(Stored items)
◇ ◇ ◇ ◇ ◇
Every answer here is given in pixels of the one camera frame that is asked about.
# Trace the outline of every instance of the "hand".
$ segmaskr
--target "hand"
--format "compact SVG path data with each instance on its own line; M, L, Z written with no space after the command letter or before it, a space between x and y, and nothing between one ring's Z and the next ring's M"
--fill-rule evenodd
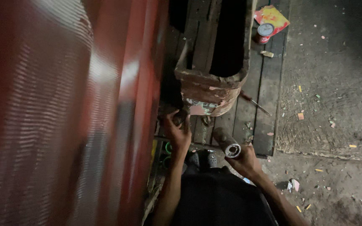
M249 145L241 146L241 152L237 159L228 157L225 157L225 159L239 174L253 182L264 174L262 166L255 156L254 147L251 143Z
M184 129L181 130L182 123L179 126L174 125L173 117L179 110L174 111L164 117L163 126L164 133L167 138L170 139L171 146L173 147L173 152L176 157L186 156L188 152L189 145L191 144L191 128L189 126L189 116L188 115L184 121Z

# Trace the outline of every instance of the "green ring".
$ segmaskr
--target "green ring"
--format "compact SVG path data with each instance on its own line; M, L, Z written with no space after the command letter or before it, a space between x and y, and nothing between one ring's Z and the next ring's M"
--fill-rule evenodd
M166 164L165 164L165 162L166 162L166 160L167 160L168 158L171 158L171 157L170 157L170 156L167 156L165 159L163 159L163 162L162 162L163 168L165 168L165 169L168 169L168 167L166 167Z
M166 152L168 154L171 154L171 151L173 150L173 147L171 146L170 142L166 144Z

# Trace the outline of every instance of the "can lid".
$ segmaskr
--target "can lid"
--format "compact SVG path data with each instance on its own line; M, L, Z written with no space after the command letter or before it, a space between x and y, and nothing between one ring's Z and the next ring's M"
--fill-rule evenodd
M262 36L269 36L274 30L275 27L271 23L264 23L258 27L258 33Z

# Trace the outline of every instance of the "metal roller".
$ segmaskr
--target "metal roller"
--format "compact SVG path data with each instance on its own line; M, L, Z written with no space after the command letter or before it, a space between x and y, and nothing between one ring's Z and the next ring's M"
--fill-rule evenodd
M241 146L222 127L213 131L213 138L219 143L220 148L228 158L236 158L241 152Z

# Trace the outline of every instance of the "red and yellow paper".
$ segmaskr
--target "red and yellow paper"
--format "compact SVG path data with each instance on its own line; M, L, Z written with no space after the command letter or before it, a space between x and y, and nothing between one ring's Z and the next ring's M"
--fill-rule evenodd
M275 30L271 36L279 33L290 24L290 22L273 5L265 6L261 10L255 11L254 18L259 24L271 23L275 26Z
◇ ◇ ◇ ◇ ◇
*TASK DIRECTIONS*
Extract each line from the entries above that contains the string "green".

*TASK SOLUTION*
# Trace the outline of every instance of the "green ring".
--target "green ring"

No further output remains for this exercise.